Explicó que, conforme al mandato constitucional, el sistema privilegia que las partes resuelvan sus diferencias mediante convenios, evitando así procesos largos ante los jueces laborales. Este enfoque no solo agiliza la resolución de conflictos, sino que también reduce el desgaste emocional y económico para ambas partes.
El magistrado subrayó que los acuerdos pueden alcanzarse incluso en etapas tempranas, sin necesidad de agotar todo el proceso judicial. Esto permite que tanto el trabajador como la parte empleadora encuentren soluciones más rápidas y satisfactorias, con certeza jurídica y sin prolongar innecesariamente el conflicto.

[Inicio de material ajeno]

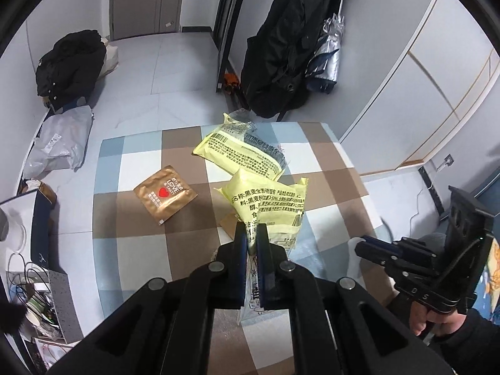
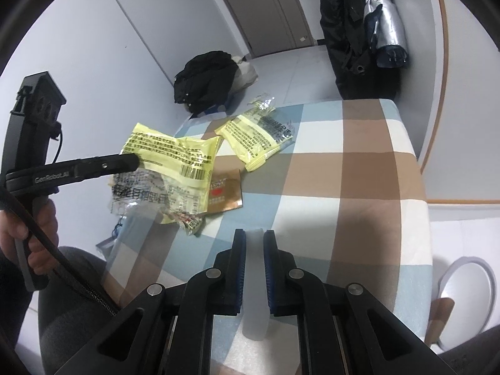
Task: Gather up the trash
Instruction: 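Lift the yellow packet with the left gripper and carry it to the bin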
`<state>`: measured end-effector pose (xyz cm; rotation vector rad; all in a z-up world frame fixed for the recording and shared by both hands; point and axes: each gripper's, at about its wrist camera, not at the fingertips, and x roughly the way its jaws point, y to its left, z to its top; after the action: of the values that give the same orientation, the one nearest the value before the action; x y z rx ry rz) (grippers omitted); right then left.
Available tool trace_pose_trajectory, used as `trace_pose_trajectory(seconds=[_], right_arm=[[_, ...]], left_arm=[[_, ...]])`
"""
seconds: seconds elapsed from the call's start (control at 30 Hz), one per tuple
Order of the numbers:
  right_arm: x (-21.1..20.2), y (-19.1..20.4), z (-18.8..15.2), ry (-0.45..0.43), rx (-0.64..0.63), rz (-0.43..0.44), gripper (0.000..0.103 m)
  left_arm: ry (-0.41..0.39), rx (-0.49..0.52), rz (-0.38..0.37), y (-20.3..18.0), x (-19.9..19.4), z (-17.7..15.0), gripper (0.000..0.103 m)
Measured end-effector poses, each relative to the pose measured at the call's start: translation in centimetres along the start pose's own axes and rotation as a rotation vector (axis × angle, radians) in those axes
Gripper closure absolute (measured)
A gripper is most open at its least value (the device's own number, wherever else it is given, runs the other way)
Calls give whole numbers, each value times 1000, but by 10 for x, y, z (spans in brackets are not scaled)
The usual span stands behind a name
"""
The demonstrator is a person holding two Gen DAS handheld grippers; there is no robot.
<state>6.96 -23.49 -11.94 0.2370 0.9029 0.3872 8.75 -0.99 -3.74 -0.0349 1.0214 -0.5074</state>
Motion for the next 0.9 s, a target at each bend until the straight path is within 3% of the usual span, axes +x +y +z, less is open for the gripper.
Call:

Indicó que, en la práctica, las empresas bajacalifornianas han ido adoptando este modelo, entendiendo que la conciliación representa una alternativa más eficiente frente a una resolución judicial incierta. En ese sentido, destacó que cada vez más casos se resuelven mediante acuerdos voluntarios.
Finalmente, señaló que este cambio responde a una transformación más amplia del sistema de justicia laboral en el país, donde se busca que las partes tengan mayor control sobre la solución de sus conflictos, fomentando el diálogo y evitando litigios prolongados que no benefician a ninguna de las partes.